Milos Raonic at the Monte Carlo MastersCanadian tennis has produced a few notable players. Retired player Greg Rusedski used his amazing serve on behalf of Canada before switching his allegiance to the U.K. On the women’s side, Aleksandra Wozniak has won one Women’s Tennis Association event, but she’s never made it past the fourth round of a Grand Slam tournament. However, over the past two years, a new tennis sensation has emerged from Ontario. His name is Milos Raonic — and he has the future of Canadian tennis on his racket.
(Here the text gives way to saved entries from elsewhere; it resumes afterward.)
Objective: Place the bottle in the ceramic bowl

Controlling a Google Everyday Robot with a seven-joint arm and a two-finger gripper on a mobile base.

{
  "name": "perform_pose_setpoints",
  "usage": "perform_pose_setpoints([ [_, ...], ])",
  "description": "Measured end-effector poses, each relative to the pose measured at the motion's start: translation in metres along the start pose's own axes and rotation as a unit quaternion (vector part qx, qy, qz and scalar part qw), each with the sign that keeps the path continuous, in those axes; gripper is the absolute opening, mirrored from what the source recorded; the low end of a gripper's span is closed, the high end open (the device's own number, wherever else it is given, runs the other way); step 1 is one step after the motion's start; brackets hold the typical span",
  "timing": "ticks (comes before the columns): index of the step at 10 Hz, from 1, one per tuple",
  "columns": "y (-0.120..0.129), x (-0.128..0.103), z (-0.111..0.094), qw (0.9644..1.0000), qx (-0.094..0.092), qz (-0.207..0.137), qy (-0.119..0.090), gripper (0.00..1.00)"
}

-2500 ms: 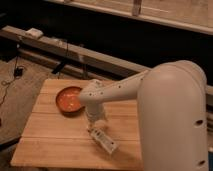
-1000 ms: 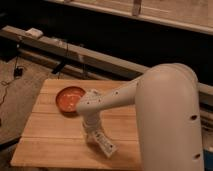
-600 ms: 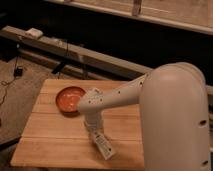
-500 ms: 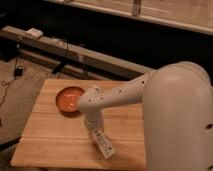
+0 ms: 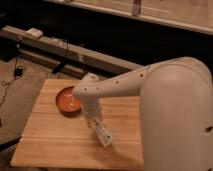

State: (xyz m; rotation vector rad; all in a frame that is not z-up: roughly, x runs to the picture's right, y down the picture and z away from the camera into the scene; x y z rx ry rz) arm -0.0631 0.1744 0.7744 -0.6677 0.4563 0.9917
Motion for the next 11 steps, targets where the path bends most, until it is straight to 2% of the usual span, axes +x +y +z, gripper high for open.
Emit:
perform_pose_setpoints([
  [3,-0.001,-0.050,-0.024,0.9997,0.017,-0.016,-0.010,0.00],
  [7,0.007,-0.113,-0.072,0.9971,0.042,-0.047,-0.042,0.00],
  [11,0.019,-0.155,-0.083,0.9944,0.048,-0.060,-0.073,0.00],
])
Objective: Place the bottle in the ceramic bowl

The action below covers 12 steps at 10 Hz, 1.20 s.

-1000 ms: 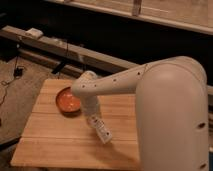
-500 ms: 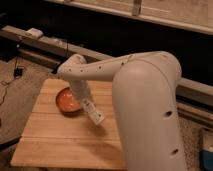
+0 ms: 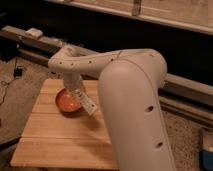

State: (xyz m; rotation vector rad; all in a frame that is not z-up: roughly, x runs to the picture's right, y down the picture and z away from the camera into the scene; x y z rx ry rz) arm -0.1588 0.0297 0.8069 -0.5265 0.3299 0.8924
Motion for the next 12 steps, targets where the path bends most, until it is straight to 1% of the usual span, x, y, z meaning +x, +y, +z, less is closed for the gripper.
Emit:
perform_pose_setpoints([
  [1,0.005,-0.014,0.001,1.0000,-0.001,-0.006,-0.006,0.00],
  [4,0.006,-0.043,0.003,0.9998,0.001,-0.019,-0.011,0.00],
  [6,0.016,-0.068,0.001,0.9991,-0.001,-0.037,-0.021,0.00],
  [7,0.016,-0.076,0.001,0.9988,-0.002,-0.043,-0.024,0.00],
  [8,0.017,-0.082,0.002,0.9986,-0.005,-0.047,-0.026,0.03],
  [9,0.017,-0.087,0.004,0.9983,-0.009,-0.049,-0.028,0.10],
  [10,0.020,-0.092,0.006,0.9981,-0.020,-0.050,-0.030,0.22],
  [12,0.020,-0.096,0.009,0.9979,-0.035,-0.046,-0.028,0.40],
])
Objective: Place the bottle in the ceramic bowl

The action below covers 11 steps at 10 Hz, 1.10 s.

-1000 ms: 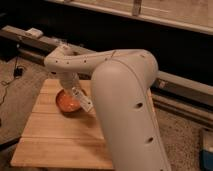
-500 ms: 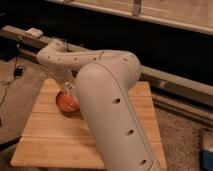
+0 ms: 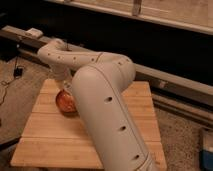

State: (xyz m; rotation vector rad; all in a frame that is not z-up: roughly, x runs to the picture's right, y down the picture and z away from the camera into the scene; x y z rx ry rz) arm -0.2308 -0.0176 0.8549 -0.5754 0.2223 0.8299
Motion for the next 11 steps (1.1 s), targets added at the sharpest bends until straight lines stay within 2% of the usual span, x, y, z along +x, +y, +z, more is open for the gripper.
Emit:
perform_pose_setpoints([
  [2,-0.002,-0.004,0.004,0.9999,-0.012,0.005,0.000,0.63],
  [4,0.002,-0.011,0.005,0.9998,-0.018,0.002,-0.008,0.79],
  [11,0.006,-0.015,0.005,0.9997,-0.021,-0.003,-0.012,0.80],
])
Anyone who loves sports betting in Canada needs to keep an eye on this rising tennis star. Raonic made it to the round of 16 at both the Australian and U.S. Opens this year, peaking at No. 10 and bagging a big endorsement deal from New Balance. Raonic led the Canadian Davis Cup team to the semis, which is the team’s all-time best performance, although they lost to the Serbian team led by Novak Djokovic. With more aces per match than any other player on the tour and a wily new Croatian coach named Ivan Ljubicic, Raonic seems destined to pack some major star power.

What to Watch:

For the most part, Raonic has a good all-court game. Let’s take a look at his assets:

The serve. Raonic’s serve is currently the best in the sport. He regularly serves at speeds over 140 mph, and he clocked the fifth-fastest recorded serve in history at the Rogers Cup competition in 2012 when he hit a 155.3-mph bullet. He leads the ATP tour in aces, first-serve points won and service games held. He also wins the majority of his second-serve points because he takes advantage of the body serve.

Groundstrokes. The forehand is Milos’s favorite shot. He often serves down the T to set up his forehand and dictate play. Like most tall players, he has a high-risk, high-reward forehand. He hits a lot of winners but also a lot of errors off of that side. On the other side, his backhand is effective but not a significant weapon. Too frequently, he runs around his backhand to hit a forehand, a strategy compromised by his inefficient footwork.

Raonic has a long way to go before he can count himself as more than “a serve and a forehand.” He needs to improve his:

Footwork. At 6 feet 5 inches tall, Raonic struggles with mobility. He has the wingspan to cover the net, but he has a difficult time hitting the ball when he’s not in good court position. As a result, he tends to miss opportunities to come forward and hangs out on the baseline trying to keep up with the likes of Novak Djokovic and Rafael Nadal. Bad idea. He also tries to run around his backhand to use his forehand, but he’s not fast enough to be consistent on the runaround.

Fitness. During Raonic’s fourth round match at the U.S. Open this year, the 22-year-old could not keep up with the speedier Frenchman, Richard Gasquet. Improving his economy of movement, which goes back to the footwork, could help him not to expend as much effort on the court. Also, improving his backhand so he didn’t run around it so often would make his movement more efficient.

Aggression and mental endurance. Milos could be deadly at the net thanks to his height, but his fitness limitations make him too tired to run forward when he’s deep into a match. He gets into a defensive position on the baseline, where he seems happy just to finish rallies. Running back and forth playing defense is not a great strategy for a guy who’s 6 feet 5 inches tall. Milos needs to come to the net more often and put points away quickly. Ljubicic should be a great help to him as a coach who can bring out his killer instinct.

While Raonic stuck his toe into the Top 10 in 2013, he isn’t ready to be a consistent threat to Djokovic, Nadal, Andy Murray and Roger Federer. Still, on any given day, he has the potential to beat anyone on the tour. His next task is to become a dominating force instead of “that guy” who pulls the occasional major upset.